• WHAT YOU NEED TO DO
Search the lines of the records for the word "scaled", and copy every line that has it.

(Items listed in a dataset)
=== Begin Enclosure ===
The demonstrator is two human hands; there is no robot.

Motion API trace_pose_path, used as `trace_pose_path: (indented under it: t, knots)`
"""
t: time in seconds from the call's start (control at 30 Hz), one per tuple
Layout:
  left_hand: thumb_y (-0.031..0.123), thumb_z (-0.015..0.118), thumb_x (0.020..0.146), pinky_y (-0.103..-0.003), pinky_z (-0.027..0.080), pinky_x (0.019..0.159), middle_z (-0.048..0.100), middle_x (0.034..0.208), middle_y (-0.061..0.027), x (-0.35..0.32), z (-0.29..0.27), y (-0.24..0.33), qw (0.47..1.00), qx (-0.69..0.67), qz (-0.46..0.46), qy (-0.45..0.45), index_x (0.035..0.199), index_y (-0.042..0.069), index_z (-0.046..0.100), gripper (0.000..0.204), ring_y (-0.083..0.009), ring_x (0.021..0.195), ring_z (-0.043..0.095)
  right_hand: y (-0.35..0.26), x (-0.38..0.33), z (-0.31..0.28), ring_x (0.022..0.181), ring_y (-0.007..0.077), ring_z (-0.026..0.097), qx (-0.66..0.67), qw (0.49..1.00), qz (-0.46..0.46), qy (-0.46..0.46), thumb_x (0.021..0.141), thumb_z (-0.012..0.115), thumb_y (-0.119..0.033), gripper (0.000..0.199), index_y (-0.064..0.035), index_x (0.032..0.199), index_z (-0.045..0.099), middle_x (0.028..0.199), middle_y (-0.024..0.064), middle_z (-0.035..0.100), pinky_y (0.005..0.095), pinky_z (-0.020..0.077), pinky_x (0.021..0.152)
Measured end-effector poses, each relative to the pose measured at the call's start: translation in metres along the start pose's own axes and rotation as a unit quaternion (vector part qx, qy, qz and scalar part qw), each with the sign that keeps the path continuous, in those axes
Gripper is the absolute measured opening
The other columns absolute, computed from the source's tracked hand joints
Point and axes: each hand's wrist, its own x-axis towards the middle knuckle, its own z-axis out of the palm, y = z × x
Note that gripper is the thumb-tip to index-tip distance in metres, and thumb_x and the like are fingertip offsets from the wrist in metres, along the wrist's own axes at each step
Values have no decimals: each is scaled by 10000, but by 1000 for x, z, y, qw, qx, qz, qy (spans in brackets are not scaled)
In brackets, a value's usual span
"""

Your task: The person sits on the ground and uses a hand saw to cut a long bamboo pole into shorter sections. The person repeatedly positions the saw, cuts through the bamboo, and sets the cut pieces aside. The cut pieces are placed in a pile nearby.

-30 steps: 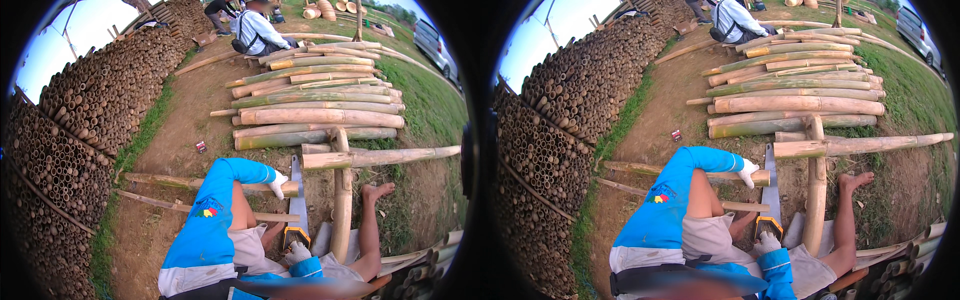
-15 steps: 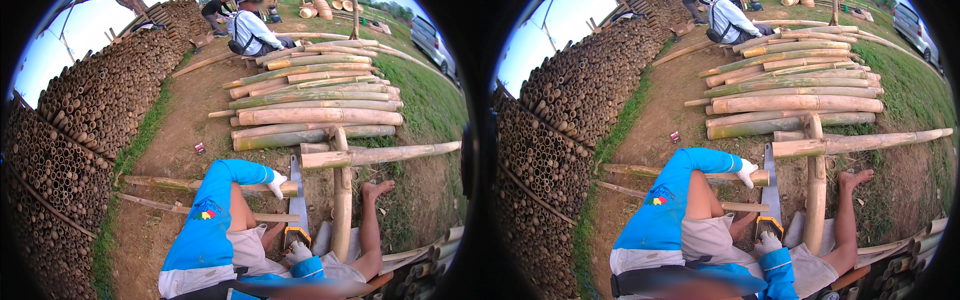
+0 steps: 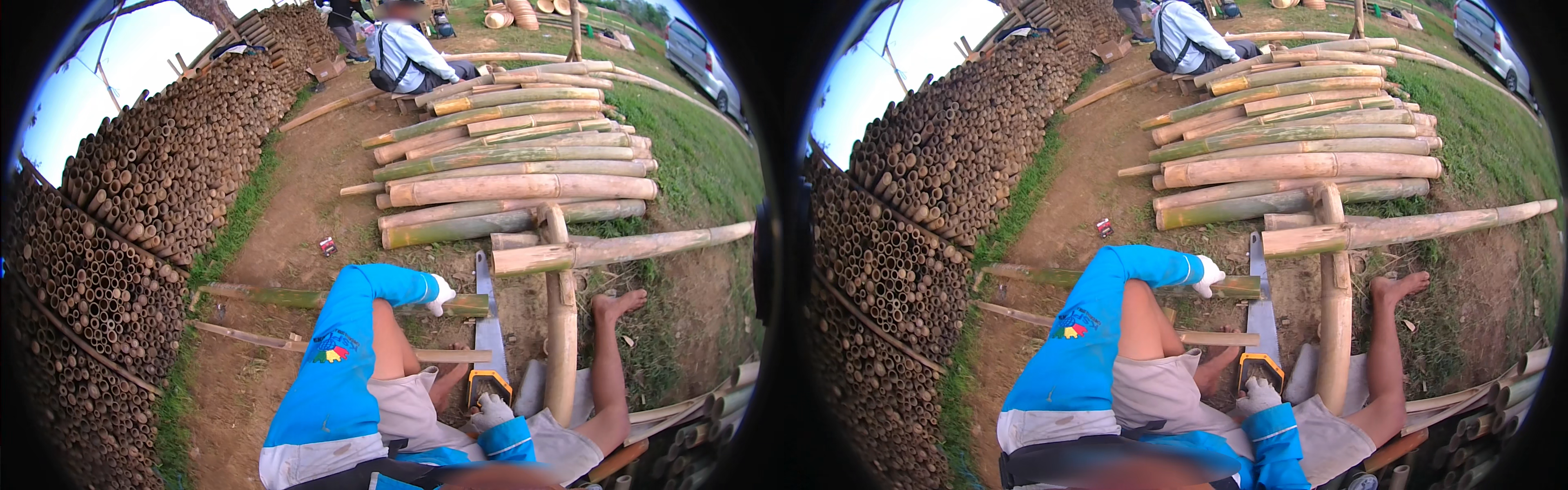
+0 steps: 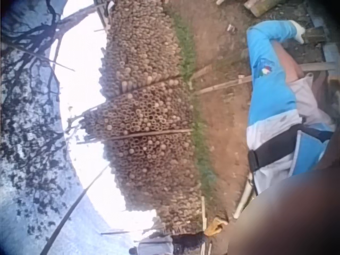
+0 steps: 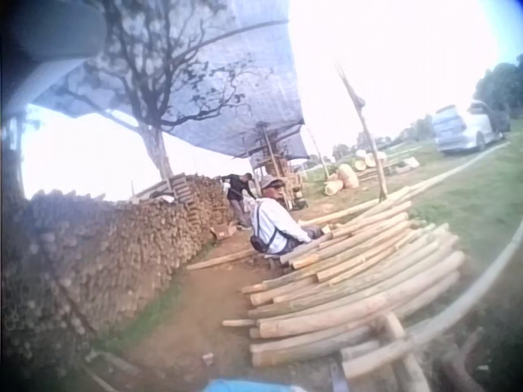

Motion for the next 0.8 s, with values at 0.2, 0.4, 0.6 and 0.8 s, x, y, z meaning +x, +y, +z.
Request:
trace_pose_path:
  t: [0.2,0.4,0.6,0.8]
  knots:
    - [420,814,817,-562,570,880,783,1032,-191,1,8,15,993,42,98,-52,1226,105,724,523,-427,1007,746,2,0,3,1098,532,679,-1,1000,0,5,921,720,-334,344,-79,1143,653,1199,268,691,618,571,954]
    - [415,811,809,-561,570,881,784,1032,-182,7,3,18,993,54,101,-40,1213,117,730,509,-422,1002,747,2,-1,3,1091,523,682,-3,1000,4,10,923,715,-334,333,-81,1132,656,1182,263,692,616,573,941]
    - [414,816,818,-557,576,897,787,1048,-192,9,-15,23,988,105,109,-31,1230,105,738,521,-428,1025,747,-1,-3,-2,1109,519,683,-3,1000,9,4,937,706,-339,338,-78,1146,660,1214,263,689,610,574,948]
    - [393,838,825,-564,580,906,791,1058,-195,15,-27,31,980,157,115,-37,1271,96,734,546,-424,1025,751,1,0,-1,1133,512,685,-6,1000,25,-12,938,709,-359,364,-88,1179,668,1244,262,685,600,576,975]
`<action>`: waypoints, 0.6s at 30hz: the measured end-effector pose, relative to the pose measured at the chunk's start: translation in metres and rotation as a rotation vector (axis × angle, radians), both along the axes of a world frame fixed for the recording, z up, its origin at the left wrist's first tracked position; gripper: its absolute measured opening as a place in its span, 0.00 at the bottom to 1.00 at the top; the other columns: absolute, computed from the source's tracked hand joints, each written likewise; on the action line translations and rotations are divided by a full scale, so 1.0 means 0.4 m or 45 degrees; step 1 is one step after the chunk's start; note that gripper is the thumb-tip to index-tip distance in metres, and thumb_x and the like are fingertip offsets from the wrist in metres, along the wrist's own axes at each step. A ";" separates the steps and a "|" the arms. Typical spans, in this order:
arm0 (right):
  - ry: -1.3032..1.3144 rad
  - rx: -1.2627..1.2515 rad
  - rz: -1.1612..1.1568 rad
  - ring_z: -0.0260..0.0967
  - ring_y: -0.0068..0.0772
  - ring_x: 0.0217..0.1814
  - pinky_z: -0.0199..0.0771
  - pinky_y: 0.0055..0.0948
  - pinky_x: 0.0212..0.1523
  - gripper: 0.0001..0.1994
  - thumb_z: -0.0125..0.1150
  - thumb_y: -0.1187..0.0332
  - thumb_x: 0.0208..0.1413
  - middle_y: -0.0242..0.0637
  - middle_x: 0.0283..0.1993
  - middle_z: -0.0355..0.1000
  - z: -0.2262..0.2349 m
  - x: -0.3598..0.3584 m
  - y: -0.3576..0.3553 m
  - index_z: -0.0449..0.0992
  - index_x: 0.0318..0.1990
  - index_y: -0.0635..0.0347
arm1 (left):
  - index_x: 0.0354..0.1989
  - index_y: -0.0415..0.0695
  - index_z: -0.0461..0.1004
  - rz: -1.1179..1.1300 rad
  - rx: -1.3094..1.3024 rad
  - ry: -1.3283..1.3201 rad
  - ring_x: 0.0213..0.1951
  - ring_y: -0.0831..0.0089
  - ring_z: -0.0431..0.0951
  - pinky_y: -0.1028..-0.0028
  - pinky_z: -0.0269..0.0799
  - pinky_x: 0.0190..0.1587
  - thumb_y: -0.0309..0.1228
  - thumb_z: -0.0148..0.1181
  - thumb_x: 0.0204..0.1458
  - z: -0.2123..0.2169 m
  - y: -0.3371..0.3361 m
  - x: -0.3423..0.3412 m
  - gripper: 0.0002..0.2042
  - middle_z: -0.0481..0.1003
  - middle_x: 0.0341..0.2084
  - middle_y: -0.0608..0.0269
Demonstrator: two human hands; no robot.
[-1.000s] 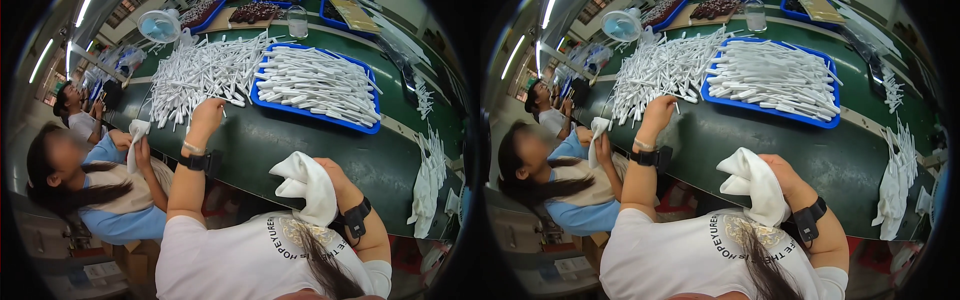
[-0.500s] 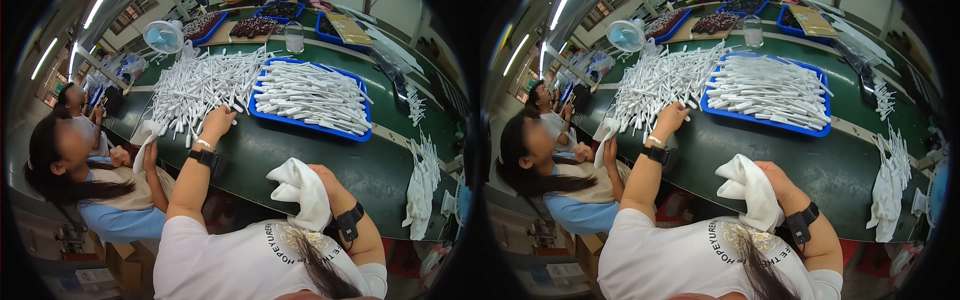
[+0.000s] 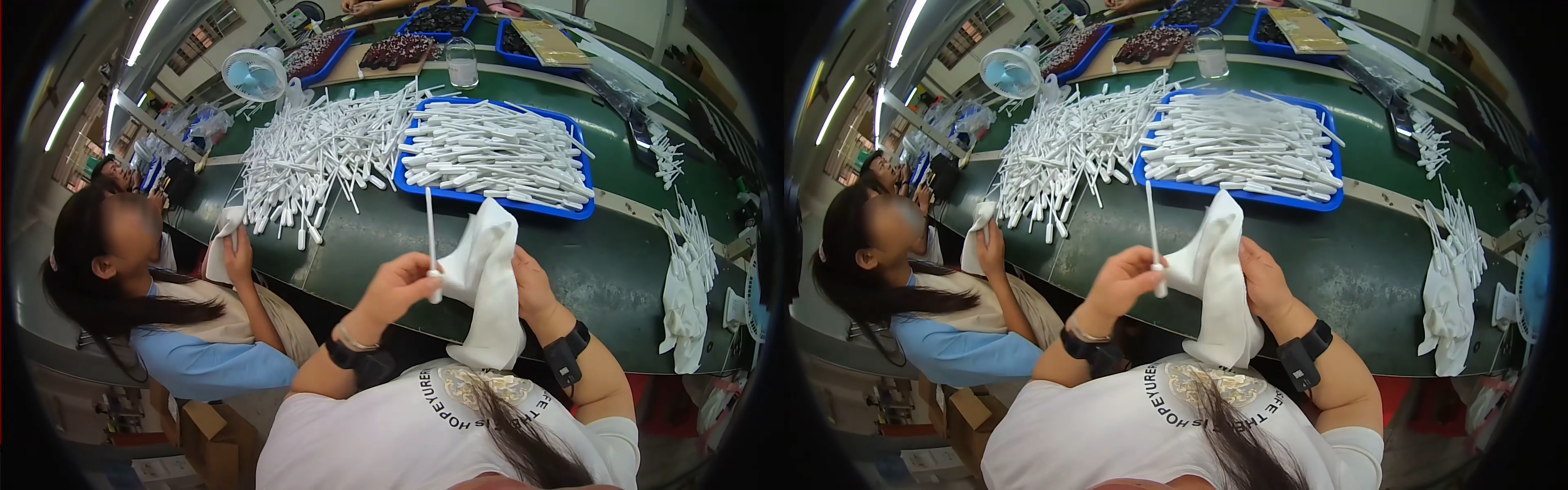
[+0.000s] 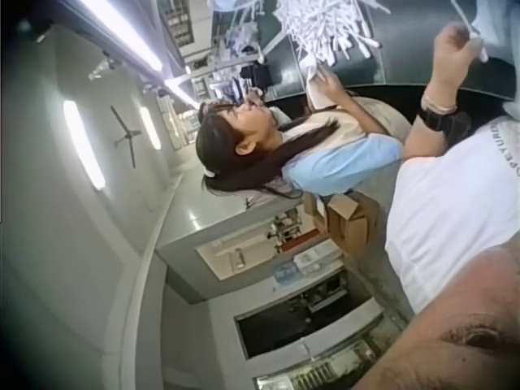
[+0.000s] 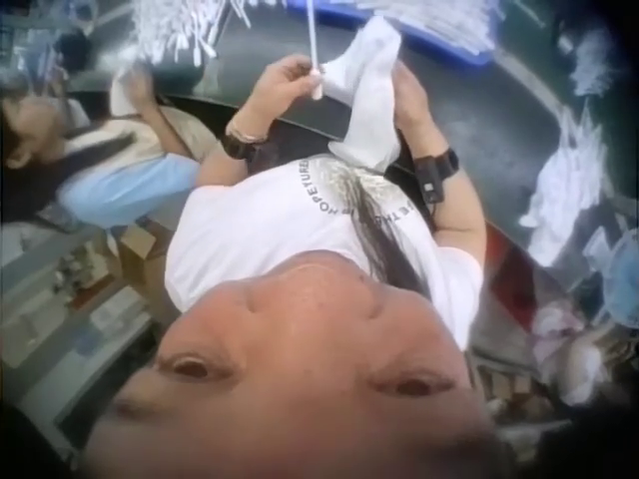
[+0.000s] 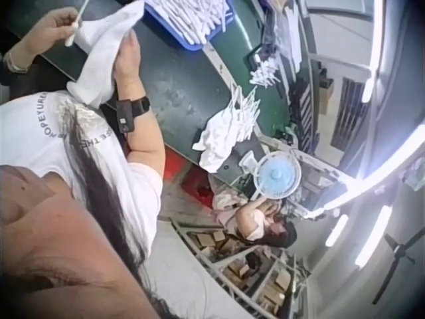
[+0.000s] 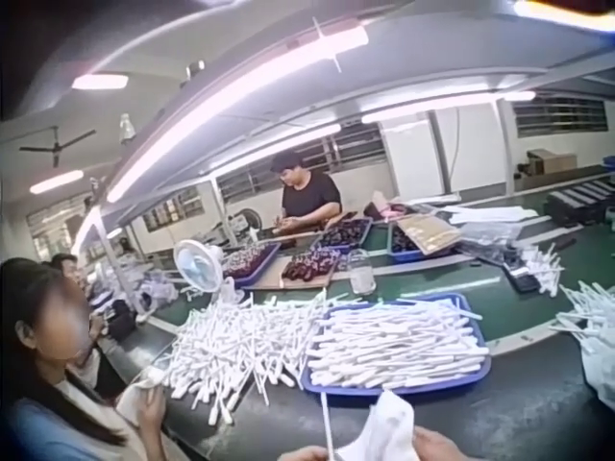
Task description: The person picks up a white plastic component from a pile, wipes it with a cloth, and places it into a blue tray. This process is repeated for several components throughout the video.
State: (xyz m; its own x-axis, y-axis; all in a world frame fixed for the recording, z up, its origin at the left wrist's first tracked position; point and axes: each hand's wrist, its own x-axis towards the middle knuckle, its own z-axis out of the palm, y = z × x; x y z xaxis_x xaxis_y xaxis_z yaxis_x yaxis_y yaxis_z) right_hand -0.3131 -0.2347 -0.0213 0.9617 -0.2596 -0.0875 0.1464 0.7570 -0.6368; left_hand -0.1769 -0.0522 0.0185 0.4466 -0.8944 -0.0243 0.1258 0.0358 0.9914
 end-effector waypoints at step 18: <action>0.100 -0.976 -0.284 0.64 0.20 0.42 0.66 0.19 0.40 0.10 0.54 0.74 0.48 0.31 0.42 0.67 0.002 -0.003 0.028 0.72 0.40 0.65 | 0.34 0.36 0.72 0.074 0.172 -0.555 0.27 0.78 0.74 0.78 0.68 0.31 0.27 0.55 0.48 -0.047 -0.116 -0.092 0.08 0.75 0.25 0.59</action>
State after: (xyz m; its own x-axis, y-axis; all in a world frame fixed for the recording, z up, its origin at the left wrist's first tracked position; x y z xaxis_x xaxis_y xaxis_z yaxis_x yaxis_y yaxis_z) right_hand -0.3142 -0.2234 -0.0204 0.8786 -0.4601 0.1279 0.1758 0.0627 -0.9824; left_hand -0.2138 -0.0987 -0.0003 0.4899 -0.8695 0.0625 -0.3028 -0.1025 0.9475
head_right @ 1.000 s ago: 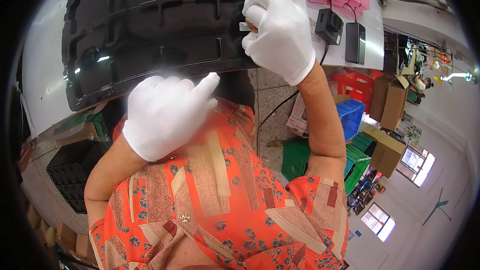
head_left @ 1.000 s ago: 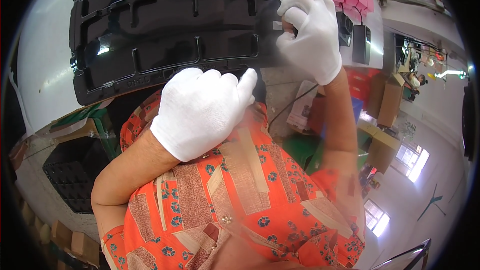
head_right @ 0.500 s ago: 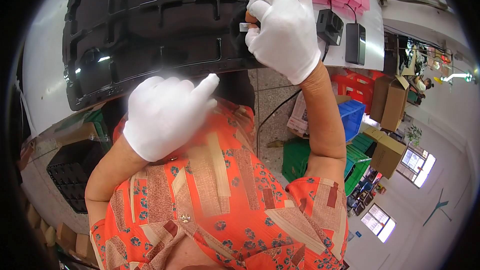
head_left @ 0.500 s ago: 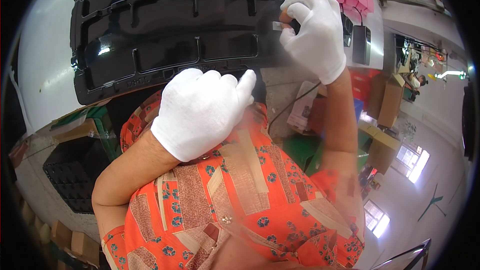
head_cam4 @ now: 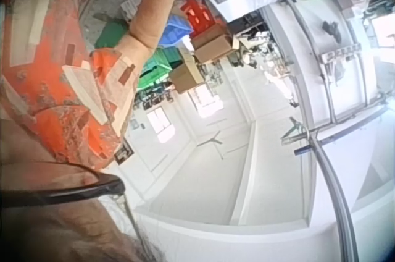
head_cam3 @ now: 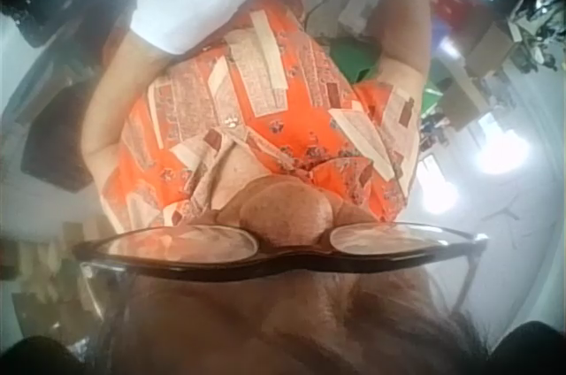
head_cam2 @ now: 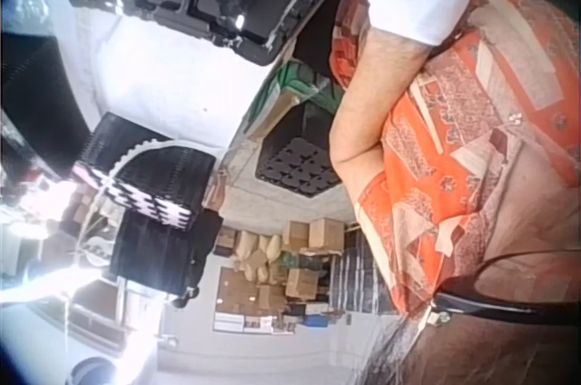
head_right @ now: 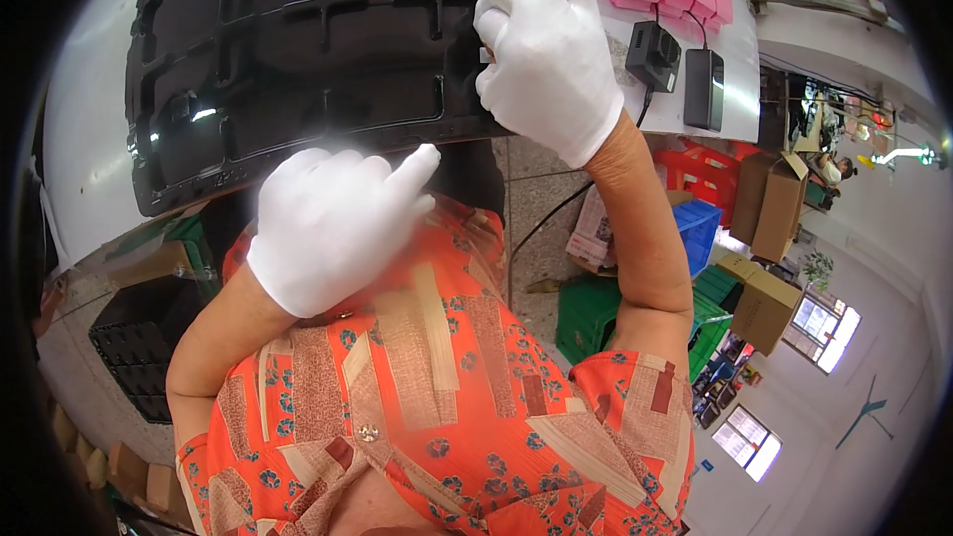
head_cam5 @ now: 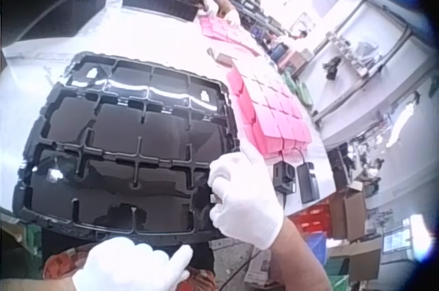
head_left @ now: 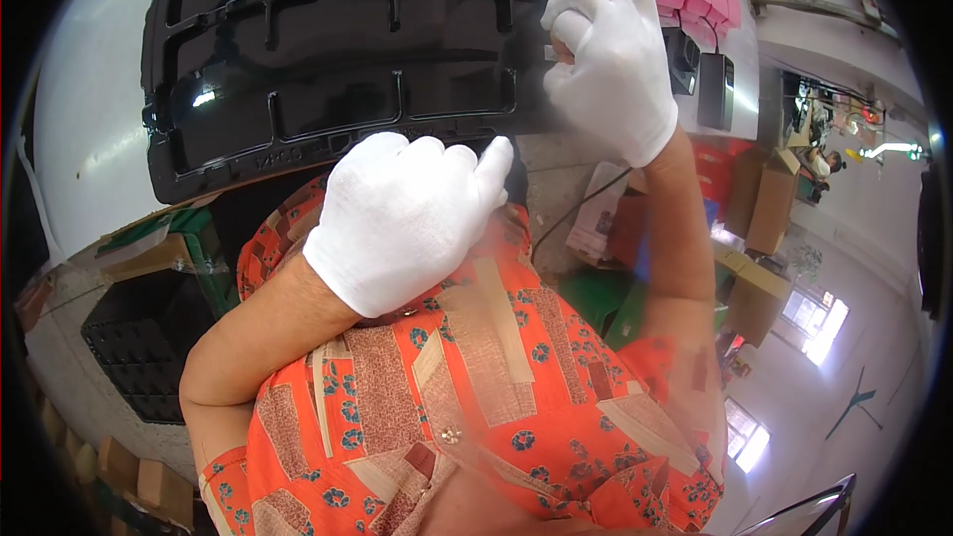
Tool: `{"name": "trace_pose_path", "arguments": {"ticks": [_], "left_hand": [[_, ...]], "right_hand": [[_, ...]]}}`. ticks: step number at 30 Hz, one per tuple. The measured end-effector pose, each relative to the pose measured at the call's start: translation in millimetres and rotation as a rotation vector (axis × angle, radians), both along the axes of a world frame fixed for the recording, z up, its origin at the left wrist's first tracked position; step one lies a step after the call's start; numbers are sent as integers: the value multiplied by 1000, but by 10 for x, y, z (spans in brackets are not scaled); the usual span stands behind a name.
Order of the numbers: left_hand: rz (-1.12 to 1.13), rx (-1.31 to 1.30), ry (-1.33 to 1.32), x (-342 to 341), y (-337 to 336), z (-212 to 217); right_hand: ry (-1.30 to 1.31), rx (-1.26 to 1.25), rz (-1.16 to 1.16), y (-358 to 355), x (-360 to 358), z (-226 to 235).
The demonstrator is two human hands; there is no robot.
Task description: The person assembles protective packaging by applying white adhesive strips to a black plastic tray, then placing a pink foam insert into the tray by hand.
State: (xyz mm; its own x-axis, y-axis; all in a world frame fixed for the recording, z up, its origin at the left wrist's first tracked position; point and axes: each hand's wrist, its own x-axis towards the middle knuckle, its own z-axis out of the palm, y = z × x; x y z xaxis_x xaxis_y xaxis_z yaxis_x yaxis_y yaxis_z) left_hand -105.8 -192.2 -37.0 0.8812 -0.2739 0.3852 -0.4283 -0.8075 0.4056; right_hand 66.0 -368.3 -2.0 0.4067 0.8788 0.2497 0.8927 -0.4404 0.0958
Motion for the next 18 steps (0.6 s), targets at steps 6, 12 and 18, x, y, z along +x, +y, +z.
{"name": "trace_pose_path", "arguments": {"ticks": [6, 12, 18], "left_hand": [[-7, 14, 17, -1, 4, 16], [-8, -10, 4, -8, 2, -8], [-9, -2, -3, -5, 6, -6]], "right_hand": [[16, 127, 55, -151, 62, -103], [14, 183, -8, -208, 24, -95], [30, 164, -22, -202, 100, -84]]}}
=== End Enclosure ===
• RESULT
Values have no decimals: each is scaled by 10000, but by 1000 for x, z, y, qw, qx, qz, qy (spans in brackets are not scaled)
Tool: `{"name": "trace_pose_path", "arguments": {"ticks": [_], "left_hand": [[_, ...]], "right_hand": [[_, ...]]}}`. ticks: step number at 30 Hz, one per tuple. The measured end-effector pose, each relative to the pose measured at the call's start: translation in millimetres and rotation as a rotation vector (axis × angle, radians), both along the axes of a world frame fixed for the recording, z up, its origin at the left wrist's first tracked position; step one lies a step after the call's start; numbers are sent as integers: the value multiplied by 1000, but by 10 for x, y, z (spans in brackets are not scaled); the usual span stands behind a name.

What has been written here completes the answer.